Window Functions Explained

Introduction

Window functions, or Analytic functions as they're called in BigQuery, are a way to compute values over a group of rows. They return a single value for each row, in contrast to aggregate functions which returns a single value for a group of rows.

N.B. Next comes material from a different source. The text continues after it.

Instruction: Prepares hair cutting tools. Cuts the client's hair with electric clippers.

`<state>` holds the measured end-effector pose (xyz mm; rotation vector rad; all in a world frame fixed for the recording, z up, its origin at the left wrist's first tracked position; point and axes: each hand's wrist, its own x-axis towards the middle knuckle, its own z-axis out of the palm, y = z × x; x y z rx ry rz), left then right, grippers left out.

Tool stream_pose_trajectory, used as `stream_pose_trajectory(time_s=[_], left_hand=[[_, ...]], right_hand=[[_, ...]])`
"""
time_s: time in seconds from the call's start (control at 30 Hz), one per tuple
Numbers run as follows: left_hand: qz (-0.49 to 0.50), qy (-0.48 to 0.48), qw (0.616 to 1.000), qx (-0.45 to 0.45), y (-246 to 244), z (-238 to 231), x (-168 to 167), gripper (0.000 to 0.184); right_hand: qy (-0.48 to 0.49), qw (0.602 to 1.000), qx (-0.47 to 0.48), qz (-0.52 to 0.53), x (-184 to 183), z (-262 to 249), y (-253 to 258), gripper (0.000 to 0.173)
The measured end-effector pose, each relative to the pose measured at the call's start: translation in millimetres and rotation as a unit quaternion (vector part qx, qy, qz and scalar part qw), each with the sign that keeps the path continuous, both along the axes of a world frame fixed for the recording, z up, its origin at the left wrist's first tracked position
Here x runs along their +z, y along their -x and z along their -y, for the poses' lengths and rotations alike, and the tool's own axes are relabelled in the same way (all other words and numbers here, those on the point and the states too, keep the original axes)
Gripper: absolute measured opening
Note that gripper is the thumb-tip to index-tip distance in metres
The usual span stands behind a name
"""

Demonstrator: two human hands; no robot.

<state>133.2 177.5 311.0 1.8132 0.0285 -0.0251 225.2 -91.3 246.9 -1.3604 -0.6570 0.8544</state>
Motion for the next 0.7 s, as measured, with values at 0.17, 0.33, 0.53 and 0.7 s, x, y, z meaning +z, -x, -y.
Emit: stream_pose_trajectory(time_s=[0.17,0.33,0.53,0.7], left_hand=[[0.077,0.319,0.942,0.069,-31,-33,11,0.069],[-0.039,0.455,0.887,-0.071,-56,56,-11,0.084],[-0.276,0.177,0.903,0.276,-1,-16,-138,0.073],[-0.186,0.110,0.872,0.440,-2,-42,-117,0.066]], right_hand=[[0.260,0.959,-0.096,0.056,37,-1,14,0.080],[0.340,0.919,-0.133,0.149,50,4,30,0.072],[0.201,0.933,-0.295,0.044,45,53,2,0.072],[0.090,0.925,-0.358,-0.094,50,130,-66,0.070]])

Aggregate vs window/analytic functions:

SELECT
  letter,
  SUM(number) AS aggregate
FROM
  (
    SELECT
      'A' AS letter,
      2 AS number
    UNION ALL
(    SELECT
      'A' AS letter,
      3 AS number)
    UNION ALL
(    SELECT
      'C' AS letter,
      6 AS number)
  ) AS table_3
GROUP BY
  letter

letter	aggregate
A	5
C	6

SELECT
  letter,
  SUM(number) AS aggregate
FROM
  (
    SELECT
      'A' AS letter,
      2 AS number
    UNION ALL
(    SELECT
      'A' AS letter,
      3 AS number)
    UNION ALL
(    SELECT
      'C' AS letter,
      6 AS number)
  ) AS table_3
GROUP BY
  letter

letter	window
A	5
A	5
C	6

In the first aggregate example the resulting data was grouped by letter, but in the second window example, we preserved our rows.

Why use window functions?

Window functions are very powerful, and once you've gotten your head around how to use them, you'll be surprised at they allow you to do. Some common use cases are:

Running/Cumulative Total
Moving Average
Rank rows by custom criteria and groupings
Finding the year-over-year % Change
‍

Syntax

window_function_name ([arguments]) OVER (
   [PARTITION BY partition_expression] 
   [ORDER BY expression ASC | DESC] 
   [ROWS frame_clause])

‍
where the PARTITION BY denotes how to GROUP rows into partitions, ORDER BY how to order the rows in those partitions, and ROWS which rows to consider in those ordered partitions.

Window Functions

In general, window functions can be grouped into 3 types:

Navigation functions: Return the value given a specific location criteria (e.g. first_value)
Numbering functions: Assign a number (e.g. rank) to each row based on their position in the specified window
Analytic functions: Perform a calculation on a set of values (e.g. sum)

Navigation functions

FIRST_VALUE : FIRST_VALUE (value_expression [{RESPECT | IGNORE} NULLS]) -> Returns the value_expression for the first row in the current window frame.
LAST_VALUE : LAST_VALUE (value_expression [{RESPECT | IGNORE} NULLS]) -> Returns the value_expression for the last row in the current window frame.
NTH_VALUE : NTH_VALUE (value_expression, constant_integer_expression [{RESPECT | IGNORE} NULLS]) -> Returns the value_expression for the Nth row of the current window frame.
LEAD : LEAD (value_expression[, offset [, default_expression]]) -> Returns the value_expression on the subsequent row.
LAG : LAG (value_expression[, offset [, default_expression]]) -> Returns the value_expression on the preceding row.
PERCENTILE_CONT : PERCENTILE_CONT (value_expression, percentile [{RESPECT | IGNORE} NULLS]) -> Returns the percentile of the value_expression with linear interpolation (continuous scale).
PERCENTILE_DISC : PERCENTILE_DIST (value_expression, percentile [{RESPECT | IGNORE} NULLS]) -> Returns the percentile of the value_expression (discrete scale).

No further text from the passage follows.